VENUE: Church of St Peter & St Paul, Peasmarsh
6 LATE NIGHT RITE
Saturday 25 June 2016, 9.45pm
Alasdair Beatson, Alexander Melnikov
- Stravinsky The Rite of Spring, version for piano four hands
Written for the 1913 Paris season of Sergei Diaghilev’s Ballets Russes company, The Rite of Spring’s premiere sparked a riotous reaction and was described by Pierre Boulez as marking the birth of contemporary music. Based on the rituals and sacrifices performed by a pagan tribe to win the benevolence of the gods of spring, Stravinsky’s piece has remained as startling and powerful as ever. Our guest pianists Alexander Melnikov and Alasdair Beatson take us through the percussive and thrilling piano duet version.
VENUE: Church of St Peter & St Paul, Peasmarsh
7 COFFEE CONCERT
Sunday 26 June, 11.30am
Richard Lester, Carmit Zori, Castalian String Quartet
- Kodály Duo for Violin and Cello, Op. 7
- Beethoven String Quartet No. 7 in F major, Op. 59, No. 1
This morning’s concert pairs Kodály’s Duo for Violin and Cello, an intimate but powerful work maintaining a perfect balance between the two instruments, with the first of Beethoven’s ‘Razumovsky’ Quartets, commissioned by the then Russian ambassador to Vienna. While the first piece employs characteristics of Hungarian native folk songs in the realm of concert music, the second sews Russian themes into its musical fabric.
VENUE: Church of St Peter & St Paul, Peasmarsh
8 PRELUDES AND FUGUES
Sunday 26 June 2016, 4:45pm
Alexander Melnikov
- Shostakovich Preludes and Fugues, Op. 87
Alexander Melnikov performs a selection of the 24 Preludes and Fugues Shostakovich composed in 1950-1951 in Moscow, inspired by Bach’s Well-Tempered Clavier. Championed by Tatiana Nikolayeva, this work represents one of the greatest examples of music written in all major and minor keys.
‘Melnikov’s playing has wonderful colour and imagination … Everything is testament to reflection and skill, yet the pianist is not lecturing, but laughing, dreaming, lamenting and dancing’
FRANKFURTER ALLGEMEINE ZEITUNG, November 2010 on Alexander Melnikov’s recording of Shostakovich’s 24 Preludes and Fugues
VENUE: Church of St Peter & St Paul, Peasmarsh
9 FINALE
Sunday 26 June 2016, 7pm
Anthony Marwood, Richard Lester, Alasdair Beatson, Carmit Zori, Lilli Maijala, Christoph Richter, Alexander Melnikov
- Mozart Piano Quartet in E flat major, K. 452 (arrangement of quintet for piano and winds)

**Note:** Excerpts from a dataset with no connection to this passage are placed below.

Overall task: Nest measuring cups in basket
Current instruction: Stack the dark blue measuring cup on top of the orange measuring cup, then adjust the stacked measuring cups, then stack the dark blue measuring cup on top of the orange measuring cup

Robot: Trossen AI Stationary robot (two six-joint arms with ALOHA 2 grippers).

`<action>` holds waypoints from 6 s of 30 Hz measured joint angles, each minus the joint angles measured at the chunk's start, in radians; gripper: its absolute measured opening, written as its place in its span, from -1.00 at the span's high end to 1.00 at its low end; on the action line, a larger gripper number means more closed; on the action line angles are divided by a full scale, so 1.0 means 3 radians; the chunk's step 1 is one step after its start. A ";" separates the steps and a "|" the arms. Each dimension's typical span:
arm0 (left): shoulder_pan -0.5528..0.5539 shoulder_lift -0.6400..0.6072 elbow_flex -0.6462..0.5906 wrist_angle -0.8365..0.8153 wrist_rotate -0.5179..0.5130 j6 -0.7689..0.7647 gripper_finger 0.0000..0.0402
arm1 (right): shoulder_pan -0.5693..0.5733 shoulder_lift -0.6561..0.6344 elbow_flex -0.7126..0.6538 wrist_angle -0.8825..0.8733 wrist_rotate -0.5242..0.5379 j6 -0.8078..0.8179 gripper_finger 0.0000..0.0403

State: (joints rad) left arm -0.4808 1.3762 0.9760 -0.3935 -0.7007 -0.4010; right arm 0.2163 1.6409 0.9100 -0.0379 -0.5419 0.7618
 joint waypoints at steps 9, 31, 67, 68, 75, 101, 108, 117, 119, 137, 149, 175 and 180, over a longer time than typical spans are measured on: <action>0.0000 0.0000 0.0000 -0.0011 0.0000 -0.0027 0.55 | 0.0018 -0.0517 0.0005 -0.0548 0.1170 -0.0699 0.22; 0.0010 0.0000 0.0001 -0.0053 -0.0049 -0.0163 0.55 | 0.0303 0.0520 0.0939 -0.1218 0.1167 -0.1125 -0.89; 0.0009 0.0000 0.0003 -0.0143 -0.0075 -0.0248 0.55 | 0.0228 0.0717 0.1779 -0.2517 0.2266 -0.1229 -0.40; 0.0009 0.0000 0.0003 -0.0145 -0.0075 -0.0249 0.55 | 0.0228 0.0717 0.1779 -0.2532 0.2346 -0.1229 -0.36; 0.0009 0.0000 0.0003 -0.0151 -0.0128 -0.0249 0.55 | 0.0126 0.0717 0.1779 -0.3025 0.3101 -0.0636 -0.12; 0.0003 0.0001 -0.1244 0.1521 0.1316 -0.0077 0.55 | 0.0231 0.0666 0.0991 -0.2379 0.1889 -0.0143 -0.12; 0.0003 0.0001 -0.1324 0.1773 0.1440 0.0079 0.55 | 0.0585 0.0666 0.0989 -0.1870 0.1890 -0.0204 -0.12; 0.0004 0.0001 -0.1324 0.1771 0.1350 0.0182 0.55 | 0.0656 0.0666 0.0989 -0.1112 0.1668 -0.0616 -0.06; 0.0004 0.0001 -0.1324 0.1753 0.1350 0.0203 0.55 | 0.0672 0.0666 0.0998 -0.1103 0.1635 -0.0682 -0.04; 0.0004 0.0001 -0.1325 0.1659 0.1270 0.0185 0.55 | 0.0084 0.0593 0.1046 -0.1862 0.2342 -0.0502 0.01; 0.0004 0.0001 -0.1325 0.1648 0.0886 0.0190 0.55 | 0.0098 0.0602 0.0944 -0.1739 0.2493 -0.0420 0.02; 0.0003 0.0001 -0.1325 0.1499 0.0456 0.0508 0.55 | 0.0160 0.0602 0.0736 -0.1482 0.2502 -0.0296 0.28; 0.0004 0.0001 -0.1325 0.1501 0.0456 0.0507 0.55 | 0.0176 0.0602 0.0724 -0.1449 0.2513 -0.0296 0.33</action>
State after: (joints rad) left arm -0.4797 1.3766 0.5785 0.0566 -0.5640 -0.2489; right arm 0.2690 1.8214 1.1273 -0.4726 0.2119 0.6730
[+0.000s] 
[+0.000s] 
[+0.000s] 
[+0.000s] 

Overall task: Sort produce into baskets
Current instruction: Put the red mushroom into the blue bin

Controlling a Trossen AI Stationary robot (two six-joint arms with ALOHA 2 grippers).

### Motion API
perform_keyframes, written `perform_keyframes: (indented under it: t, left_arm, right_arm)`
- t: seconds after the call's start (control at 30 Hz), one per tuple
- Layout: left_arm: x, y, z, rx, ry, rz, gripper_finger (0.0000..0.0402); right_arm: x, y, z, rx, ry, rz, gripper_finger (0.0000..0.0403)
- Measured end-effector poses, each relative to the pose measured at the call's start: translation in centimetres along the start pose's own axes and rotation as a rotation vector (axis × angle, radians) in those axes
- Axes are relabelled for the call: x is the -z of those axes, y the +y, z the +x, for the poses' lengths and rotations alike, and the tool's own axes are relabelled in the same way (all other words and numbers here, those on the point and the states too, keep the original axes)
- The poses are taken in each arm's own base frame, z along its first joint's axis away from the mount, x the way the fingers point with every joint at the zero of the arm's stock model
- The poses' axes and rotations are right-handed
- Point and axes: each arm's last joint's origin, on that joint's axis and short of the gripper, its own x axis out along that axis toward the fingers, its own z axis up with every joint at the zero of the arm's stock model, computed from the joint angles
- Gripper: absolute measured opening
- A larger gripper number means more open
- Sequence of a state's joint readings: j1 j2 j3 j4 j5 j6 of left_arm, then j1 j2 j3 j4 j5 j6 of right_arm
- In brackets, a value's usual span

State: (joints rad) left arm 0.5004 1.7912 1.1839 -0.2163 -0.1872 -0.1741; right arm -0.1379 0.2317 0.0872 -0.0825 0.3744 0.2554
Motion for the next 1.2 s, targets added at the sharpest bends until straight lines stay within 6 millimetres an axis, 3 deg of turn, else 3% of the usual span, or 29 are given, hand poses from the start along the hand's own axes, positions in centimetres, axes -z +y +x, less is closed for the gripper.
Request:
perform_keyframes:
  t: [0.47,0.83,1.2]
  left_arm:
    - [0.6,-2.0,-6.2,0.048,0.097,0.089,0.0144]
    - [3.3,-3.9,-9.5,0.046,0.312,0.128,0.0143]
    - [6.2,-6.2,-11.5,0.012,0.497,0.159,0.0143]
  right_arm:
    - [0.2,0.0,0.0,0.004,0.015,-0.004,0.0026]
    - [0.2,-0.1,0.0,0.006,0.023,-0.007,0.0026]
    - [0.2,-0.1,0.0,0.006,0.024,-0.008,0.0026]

- Bartók Sonata for Violin and Piano No. 1, Sz. 75
- Schumann Piano Quartet in E flat major, Op. 47
Our 2016 festival is brought to a close with three major chamber music works showing their composers at the peak of creative output. “I myself consider it to be the best thing I have written in my life”, Mozart wrote to his father shortly after the premiere of his Piano Quartet in E flat major, composed in the midst of an extraordinarily creative period. Bartók’s first violin sonata draws from his extensive collection of Hungarian folksongs and its last movement is a wild and thrilling edge-of-the-seat dance. The concert concludes with Schumann’s better known and well-loved piano quartet composed in 1842 (13 years after his early quartet featured in the opening concert), and written during a year when he and his wife Clara studied the trios and quartets of Beethoven and Mozart.